Information:
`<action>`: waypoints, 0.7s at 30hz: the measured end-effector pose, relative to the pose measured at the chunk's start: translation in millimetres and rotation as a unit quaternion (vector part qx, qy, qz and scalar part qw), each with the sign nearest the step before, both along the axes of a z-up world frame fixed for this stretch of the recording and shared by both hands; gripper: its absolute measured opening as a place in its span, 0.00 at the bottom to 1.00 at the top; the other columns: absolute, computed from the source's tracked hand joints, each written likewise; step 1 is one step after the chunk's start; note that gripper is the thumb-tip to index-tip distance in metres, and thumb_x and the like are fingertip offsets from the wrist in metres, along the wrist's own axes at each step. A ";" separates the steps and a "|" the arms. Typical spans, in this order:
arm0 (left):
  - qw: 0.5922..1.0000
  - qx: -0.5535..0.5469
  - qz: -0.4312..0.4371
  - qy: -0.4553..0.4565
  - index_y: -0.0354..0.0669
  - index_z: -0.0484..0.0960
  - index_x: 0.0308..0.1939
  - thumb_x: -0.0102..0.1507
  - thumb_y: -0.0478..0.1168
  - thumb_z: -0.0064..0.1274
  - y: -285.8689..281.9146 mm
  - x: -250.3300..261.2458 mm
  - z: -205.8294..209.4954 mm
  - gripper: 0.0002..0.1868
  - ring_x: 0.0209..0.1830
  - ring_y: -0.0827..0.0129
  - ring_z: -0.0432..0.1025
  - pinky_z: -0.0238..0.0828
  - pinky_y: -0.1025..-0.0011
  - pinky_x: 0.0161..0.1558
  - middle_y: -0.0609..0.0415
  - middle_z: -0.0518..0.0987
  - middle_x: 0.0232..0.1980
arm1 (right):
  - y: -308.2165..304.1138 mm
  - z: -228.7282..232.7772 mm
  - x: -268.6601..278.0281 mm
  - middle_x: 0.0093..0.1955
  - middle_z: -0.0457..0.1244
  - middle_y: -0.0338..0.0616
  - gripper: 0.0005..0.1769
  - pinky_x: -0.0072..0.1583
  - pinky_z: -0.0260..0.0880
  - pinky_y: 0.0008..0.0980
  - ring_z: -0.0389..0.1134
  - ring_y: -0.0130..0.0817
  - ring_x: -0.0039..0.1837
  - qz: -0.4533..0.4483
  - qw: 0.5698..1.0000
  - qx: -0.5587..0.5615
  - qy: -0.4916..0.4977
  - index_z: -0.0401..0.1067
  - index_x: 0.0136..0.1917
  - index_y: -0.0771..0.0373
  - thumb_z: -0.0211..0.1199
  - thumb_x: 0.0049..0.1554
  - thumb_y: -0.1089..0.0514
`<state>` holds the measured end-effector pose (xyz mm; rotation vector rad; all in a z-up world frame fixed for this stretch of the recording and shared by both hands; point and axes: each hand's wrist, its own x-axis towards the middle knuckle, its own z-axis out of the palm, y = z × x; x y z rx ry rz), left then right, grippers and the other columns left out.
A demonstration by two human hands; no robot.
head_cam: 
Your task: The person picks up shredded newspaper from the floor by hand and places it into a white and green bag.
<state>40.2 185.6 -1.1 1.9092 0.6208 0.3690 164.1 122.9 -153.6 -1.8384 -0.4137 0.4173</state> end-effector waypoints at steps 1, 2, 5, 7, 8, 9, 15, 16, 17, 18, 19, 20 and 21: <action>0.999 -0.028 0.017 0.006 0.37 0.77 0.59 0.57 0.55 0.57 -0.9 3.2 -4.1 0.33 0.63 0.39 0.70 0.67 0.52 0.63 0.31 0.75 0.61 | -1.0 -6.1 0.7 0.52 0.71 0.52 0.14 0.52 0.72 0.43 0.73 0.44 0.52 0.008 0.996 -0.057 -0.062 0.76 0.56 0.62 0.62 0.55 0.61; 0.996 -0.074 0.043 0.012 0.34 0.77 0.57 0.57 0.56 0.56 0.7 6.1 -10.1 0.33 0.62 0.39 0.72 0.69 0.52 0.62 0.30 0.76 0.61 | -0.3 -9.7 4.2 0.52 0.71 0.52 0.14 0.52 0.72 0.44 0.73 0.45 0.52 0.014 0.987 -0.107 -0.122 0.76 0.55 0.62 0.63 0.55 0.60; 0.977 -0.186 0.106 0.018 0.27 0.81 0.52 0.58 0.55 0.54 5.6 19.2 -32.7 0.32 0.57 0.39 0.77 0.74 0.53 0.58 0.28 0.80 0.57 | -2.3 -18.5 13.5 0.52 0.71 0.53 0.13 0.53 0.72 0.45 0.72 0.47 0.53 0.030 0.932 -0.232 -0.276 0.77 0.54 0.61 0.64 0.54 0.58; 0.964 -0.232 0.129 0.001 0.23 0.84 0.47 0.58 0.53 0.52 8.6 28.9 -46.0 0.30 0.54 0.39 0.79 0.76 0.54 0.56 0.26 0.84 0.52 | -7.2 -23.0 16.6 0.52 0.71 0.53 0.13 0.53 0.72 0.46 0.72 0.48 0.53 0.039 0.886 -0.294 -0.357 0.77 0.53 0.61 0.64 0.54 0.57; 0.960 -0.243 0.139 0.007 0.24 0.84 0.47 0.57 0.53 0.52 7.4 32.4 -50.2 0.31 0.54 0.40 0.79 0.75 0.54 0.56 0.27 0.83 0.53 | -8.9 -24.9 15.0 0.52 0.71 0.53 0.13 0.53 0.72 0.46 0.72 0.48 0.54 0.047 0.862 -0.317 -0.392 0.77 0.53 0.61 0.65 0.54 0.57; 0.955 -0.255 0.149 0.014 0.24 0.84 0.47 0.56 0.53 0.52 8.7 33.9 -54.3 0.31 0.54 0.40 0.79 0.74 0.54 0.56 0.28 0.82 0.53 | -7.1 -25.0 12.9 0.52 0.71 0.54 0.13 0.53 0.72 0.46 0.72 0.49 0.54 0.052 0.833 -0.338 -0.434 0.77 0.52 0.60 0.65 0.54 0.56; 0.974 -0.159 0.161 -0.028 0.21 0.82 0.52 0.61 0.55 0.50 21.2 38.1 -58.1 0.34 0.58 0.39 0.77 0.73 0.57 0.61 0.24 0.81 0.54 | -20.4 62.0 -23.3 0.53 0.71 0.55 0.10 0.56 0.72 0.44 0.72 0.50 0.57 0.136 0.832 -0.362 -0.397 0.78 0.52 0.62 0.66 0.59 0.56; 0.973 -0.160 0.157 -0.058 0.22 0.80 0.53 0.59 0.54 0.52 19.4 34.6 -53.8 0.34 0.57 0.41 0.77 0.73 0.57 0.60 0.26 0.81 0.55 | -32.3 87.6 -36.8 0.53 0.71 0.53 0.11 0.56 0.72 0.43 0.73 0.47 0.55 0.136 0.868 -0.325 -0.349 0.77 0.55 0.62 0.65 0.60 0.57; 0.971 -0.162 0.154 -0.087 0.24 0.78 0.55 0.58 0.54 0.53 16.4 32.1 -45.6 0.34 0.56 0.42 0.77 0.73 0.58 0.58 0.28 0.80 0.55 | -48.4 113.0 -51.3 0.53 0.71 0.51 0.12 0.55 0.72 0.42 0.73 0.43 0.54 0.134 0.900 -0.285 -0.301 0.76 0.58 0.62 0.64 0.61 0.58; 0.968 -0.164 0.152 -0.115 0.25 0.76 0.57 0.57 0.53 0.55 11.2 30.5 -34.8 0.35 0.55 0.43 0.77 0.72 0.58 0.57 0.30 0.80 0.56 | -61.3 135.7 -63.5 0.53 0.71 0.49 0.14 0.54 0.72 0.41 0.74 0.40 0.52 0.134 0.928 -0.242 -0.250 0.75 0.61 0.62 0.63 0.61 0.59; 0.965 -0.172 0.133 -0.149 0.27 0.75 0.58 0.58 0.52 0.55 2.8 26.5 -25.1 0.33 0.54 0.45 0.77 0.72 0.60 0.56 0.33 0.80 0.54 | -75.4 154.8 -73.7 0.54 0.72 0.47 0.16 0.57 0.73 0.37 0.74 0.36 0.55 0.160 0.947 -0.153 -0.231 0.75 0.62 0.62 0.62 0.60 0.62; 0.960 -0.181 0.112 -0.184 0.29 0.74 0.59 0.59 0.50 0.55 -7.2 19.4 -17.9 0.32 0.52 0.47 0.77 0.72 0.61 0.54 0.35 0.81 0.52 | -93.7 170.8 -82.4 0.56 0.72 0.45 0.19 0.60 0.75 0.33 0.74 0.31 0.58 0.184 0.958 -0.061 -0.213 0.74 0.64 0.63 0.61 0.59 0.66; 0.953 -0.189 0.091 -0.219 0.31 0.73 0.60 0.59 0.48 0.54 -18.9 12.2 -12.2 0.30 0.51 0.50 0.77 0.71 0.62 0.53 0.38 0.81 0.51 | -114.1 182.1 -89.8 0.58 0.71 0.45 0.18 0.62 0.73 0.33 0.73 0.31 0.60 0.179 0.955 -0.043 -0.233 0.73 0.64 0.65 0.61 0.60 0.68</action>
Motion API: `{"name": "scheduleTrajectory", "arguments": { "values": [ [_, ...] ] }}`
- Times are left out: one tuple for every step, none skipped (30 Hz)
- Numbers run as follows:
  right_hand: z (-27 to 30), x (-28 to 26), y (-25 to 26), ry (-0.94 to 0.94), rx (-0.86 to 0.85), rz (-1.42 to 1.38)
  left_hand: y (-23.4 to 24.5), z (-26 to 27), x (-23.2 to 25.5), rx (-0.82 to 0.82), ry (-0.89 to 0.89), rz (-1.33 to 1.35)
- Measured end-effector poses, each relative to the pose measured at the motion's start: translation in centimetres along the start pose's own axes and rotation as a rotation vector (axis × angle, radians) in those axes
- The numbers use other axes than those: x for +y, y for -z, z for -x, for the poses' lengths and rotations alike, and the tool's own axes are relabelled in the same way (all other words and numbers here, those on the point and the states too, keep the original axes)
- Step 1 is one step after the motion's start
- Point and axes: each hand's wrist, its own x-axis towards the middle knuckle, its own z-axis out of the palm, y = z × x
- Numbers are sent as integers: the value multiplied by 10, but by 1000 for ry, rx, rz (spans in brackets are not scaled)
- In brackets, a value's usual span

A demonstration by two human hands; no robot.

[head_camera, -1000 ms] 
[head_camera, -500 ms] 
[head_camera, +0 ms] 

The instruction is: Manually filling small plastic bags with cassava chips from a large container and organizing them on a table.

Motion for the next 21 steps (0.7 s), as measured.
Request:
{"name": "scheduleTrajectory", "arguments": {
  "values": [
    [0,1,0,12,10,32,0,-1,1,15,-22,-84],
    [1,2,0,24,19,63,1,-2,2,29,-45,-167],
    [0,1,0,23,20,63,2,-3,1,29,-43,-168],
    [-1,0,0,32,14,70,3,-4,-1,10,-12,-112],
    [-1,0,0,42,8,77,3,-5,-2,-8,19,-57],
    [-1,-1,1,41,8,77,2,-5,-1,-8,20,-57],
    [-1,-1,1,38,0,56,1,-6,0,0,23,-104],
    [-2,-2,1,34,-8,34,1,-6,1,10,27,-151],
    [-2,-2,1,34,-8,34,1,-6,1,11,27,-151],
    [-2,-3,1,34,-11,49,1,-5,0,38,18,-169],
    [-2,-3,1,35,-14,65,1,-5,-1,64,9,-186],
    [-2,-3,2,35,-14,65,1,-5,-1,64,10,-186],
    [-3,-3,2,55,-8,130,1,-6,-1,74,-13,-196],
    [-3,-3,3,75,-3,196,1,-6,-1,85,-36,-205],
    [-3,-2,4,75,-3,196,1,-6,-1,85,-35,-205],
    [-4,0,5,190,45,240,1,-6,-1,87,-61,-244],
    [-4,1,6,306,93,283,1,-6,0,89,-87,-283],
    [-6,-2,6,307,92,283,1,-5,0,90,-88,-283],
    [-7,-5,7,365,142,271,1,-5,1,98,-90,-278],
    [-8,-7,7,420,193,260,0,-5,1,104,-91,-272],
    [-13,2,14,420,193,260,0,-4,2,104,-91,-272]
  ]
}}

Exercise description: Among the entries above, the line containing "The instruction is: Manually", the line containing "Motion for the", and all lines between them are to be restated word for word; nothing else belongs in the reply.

Reply:
The instruction is: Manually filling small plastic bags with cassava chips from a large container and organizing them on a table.

Motion for the next 21 steps (0.7 s), as measured.

That finishes the exercise, with nothing more to add.